Wed Jan 9 03:18:32 GMT 2019

Package: dodgy
Version: 0.1.9-3
Severity: important
File: /usr/lib/python3/dist-packages/dodgy/run.py

dodgy basically does this:

  • recursively find all regular files under ./
  • for each file,
      • if its MIME type appears to be text/*,
          • assume it is UTF-8
          • assume it is uncompressed
          • search it for "bad" regular expressions, and report any matches

This misdetects compressed text files:

    bash4$ with-temp-dir
    with-temp-dir: entering directory `/tmp/with-temp-dir.stBmJY'
    This directory will be deleted when you exit.
    bash4$ wget -nv https://secure.eicar.org/eicar.com.txt
    2019-01-09 13:54:31 URL:https://secure.eicar.org/eicar.com.txt [68/68] -> "eicar.com.txt" [1]
    bash4$ gzip eicar.com.txt
    bash4$ file --mime eicar.com.txt.gz
    eicar.com.txt.gz: application/gzip; charset=binary
    bash4$ python3 -m mimetypes eicar.com.txt.gz
    type: text/plain encoding: gzip
    bash4$ dodgy
    Traceback (most recent call last):
      File "/usr/bin/dodgy", line 4, in <module>
        dodgy.run.run()
      File "/usr/lib/python3/dist-packages/dodgy/run.py", line 56, in run
        warnings = run_checks(os.getcwd())
      File "/usr/lib/python3/dist-packages/dodgy/run.py", line 44, in run_checks
        for msg_parts in check_file(filepath):
      File "/usr/lib/python3/dist-packages/dodgy/checks.py", line 72, in check_file
        return check_file_contents(to_check.read())
      File "/usr/lib/python3.7/codecs.py", line 701, in read
        return self.reader.read(size)
      File "/usr/lib/python3.7/codecs.py", line 504, in read
        newchars, decodedbytes = self.decode(data, self.errors)
    UnicodeDecodeError: 'utf-8' codec can't decode byte 0x8b in position 1: invalid start byte

This happens because dodgy expects compressed files to be application/*, but mimetypes reports them as text/*.

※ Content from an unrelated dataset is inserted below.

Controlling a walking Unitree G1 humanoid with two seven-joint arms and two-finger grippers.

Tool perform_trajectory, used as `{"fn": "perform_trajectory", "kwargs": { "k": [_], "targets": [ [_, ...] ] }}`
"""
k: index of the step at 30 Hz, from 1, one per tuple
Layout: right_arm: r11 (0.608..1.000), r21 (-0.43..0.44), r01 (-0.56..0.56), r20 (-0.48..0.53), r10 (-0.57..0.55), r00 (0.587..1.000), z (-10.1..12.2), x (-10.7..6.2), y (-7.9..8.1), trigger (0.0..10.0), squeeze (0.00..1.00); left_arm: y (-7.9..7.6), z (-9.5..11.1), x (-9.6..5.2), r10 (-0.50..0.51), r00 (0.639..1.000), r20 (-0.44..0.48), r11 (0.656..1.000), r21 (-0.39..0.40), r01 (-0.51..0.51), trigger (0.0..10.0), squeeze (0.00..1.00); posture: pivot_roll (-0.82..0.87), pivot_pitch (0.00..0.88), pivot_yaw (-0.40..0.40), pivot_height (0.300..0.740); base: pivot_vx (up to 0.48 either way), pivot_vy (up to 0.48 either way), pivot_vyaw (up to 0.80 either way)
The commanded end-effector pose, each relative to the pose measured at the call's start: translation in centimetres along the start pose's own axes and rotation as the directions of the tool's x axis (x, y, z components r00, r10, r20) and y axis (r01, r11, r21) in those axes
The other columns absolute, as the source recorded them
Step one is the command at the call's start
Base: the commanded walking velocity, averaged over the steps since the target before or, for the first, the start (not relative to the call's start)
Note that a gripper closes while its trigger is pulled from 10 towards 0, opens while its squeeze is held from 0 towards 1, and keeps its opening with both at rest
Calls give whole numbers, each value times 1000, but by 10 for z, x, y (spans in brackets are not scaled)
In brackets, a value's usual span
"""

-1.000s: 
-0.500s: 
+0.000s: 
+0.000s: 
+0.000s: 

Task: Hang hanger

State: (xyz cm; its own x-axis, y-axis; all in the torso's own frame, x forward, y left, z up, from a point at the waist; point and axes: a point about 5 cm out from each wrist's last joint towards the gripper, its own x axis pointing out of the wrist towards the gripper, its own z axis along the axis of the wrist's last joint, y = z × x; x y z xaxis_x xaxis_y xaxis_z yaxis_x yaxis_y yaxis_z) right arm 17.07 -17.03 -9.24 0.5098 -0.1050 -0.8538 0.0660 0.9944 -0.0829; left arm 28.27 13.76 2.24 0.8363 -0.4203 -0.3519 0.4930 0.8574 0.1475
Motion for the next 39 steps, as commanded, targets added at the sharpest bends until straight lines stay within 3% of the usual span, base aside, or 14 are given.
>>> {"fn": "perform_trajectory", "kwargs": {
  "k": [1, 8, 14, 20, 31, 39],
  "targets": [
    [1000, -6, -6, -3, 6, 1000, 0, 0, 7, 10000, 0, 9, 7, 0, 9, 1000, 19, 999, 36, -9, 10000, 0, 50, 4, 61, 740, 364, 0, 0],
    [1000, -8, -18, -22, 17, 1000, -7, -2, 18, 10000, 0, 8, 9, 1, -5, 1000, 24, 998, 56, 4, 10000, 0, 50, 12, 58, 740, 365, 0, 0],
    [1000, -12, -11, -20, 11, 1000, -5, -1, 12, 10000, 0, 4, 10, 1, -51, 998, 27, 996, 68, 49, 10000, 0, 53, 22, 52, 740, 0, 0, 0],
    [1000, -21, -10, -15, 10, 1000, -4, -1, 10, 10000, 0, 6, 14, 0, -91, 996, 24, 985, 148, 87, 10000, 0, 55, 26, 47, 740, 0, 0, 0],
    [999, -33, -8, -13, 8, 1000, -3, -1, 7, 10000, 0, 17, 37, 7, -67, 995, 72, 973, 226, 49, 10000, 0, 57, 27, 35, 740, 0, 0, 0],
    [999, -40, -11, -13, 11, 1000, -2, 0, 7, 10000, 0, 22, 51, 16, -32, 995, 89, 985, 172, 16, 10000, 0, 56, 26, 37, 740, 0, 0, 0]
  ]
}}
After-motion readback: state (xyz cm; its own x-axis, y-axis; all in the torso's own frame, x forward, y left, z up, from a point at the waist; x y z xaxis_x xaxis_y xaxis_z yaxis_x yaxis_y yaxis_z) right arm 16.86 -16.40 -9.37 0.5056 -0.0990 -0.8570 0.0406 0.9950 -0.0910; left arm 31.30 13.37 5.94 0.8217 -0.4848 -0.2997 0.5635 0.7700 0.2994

To fix this, dodgy can be extended to check the encoding property and
then use different open/gzopen/lzmaopen calls depending on what kind
of compression is used.

I think dodgy's assumption of UTF-8 will also produce crashes and false negatives if UTF-16 is used for Windows/Java compatibility reasons.
However I was not able to produce a trivial example.

You may also want to switch from mimetypes to python3-magic, which uses libmagic1 (i.e. file(1)).
This will make guess the MIME type based on the file's *CONTENTS*, rather than just the file's *NAME*.

-- System Information:
Debian Release: buster/sid
  APT prefers testing
  APT policy: (990, 'testing'), (500, 'unstable'), (1, 'experimental')
Architecture: amd64 (x86_64)

Kernel: Linux 4.19.0-1-amd64 (SMP w/2 CPU cores)
Locale: LANG=en_AU.utf8, LC_CTYPE=en_AU.utf8 (charmap=UTF-8), LANGUAGE=en_AU:en (charmap=UTF-8)
Shell: /bin/sh linked to /bin/dash
Init: systemd (via /run/systemd/system)
LSM: AppArmor: enabled

Versions of packages dodgy depends on:
ii  python3  3.7.1-3

dodgy recommends no packages.

dodgy suggests no packages.

-- no debconf information